Each device has a globally distinct IP address, which is a 32 bit number. Usually an IP address is represented as a sequence of four decimal numbers, each number in the range (0, 255). For example, when I checked the IP address for my laptop just now, it was Any IP address beginning with 141.211 is for a device at the University of Michigan. When I take my laptop home and connect to a network there, my laptop gets a different IP address that it uses there. Data is chopped up into reasonable sized packets (up to 65,535 bytes, but usually much smaller). Each data packet has a header that includes the destination IP address. Each packet is routed independently, getting passed on from one computing device to another until it reaches its destination. The computing devices that do that packet forwarding are called routers.
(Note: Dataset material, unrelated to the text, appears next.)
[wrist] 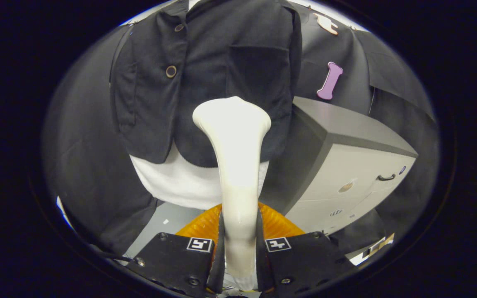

Each router keeps an address table that says, when it gets a packet for some destination address, which of its neighbors should it pass the packet on to. The routers are constantly talking to each other passing information about how they should update their routing tables. The system was designed to be resistant to any local damage. If some of the routers stop working, the rest of the routers talk to each other and start routing packets around in a different way so that packets still reach their intended destination if there is some path to get there. It is this technical capability that has spawned metaphoric quotes like this one from John Gilmore: “The Net interprets censorship as damage and routes around it.” At the destination, the packets are reassembled into the original data message.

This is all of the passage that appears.